WHAT THE TASK REQUIRES: Everything in the listing beneath must be transcribed exactly.

DATA SEGMENT:
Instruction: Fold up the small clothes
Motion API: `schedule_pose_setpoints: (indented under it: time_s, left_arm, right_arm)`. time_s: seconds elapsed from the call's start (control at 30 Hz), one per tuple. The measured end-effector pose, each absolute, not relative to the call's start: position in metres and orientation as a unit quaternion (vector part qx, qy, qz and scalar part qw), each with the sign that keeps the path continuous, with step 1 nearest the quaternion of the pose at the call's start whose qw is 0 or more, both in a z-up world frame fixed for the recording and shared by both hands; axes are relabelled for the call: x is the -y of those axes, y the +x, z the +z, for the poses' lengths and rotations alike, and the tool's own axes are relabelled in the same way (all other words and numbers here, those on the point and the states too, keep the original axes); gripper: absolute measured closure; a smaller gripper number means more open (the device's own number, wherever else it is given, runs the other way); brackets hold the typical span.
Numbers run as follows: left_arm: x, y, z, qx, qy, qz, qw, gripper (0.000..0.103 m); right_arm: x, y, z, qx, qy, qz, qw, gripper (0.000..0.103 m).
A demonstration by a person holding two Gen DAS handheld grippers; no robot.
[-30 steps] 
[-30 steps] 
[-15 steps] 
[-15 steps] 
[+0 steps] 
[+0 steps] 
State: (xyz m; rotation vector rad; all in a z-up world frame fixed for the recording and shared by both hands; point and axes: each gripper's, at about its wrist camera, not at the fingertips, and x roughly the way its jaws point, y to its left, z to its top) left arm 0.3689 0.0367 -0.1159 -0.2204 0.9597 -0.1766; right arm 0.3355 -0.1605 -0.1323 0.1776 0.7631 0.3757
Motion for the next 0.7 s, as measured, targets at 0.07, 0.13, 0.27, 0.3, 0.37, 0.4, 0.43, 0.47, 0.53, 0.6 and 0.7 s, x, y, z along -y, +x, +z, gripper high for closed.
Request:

RESULT BELOW:
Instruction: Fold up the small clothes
Motion API: `schedule_pose_setpoints: (indented under it: time_s, left_arm, right_arm)`. time_s: seconds elapsed from the call's start (control at 30 Hz), one per tuple. The measured end-effector pose, each absolute, not relative to the call's start: position in metres and orientation as a unit quaternion (vector part qx, qy, qz and scalar part qw), each with the sign that keeps the path continuous, with step 1 nearest the quaternion of the pose at the call's start whose qw is 0 or more, both in a z-up world frame fixed for the recording and shared by both hands; axes are relabelled for the call: x is the -y of those axes, y the +x, z the +z, for the poses' lengths and rotations alike, and the tool's own axes are relabelled in the same way (all other words and numbers here, those on the point and the states too, keep the original axes); gripper: absolute measured closure; a smaller gripper number means more open (the device's own number, wherever else it is given, runs the other way); brackets hold the typical span.
Numbers run as follows: left_arm: x, y, z, qx, qy, qz, qw, gripper (0.000..0.103 m); right_arm: x, y, z, qx, qy, qz, qw, gripper (0.000..0.103 m).
A demonstration by a person holding two Gen DAS handheld grippers; no robot.
[-30 steps] 
[-30 steps] 
[-15 steps] 
[-15 steps] 
[+0 steps] 
[+0 steps] 
State: (xyz m; rotation vector rad; all in a z-up world frame fixed for the recording and shared by both hands; point and axes: each gripper's, at about its wrist camera, not at the fingertips, and x roughly the way its jaws point, y to its left, z to its top) left arm 0.3689 0.0367 -0.1159 -0.2204 0.9597 -0.1766; right arm 0.3355 -0.1605 -0.1323 0.1776 0.7631 0.3757
Motion for the next 0.7 s, as measured, targets at 0.07, 0.13, 0.27, 0.3, 0.37, 0.4, 0.43, 0.47, 0.53, 0.6 and 0.7 s, x, y, z along -y, +x, +z, gripper high for closed.
Request:

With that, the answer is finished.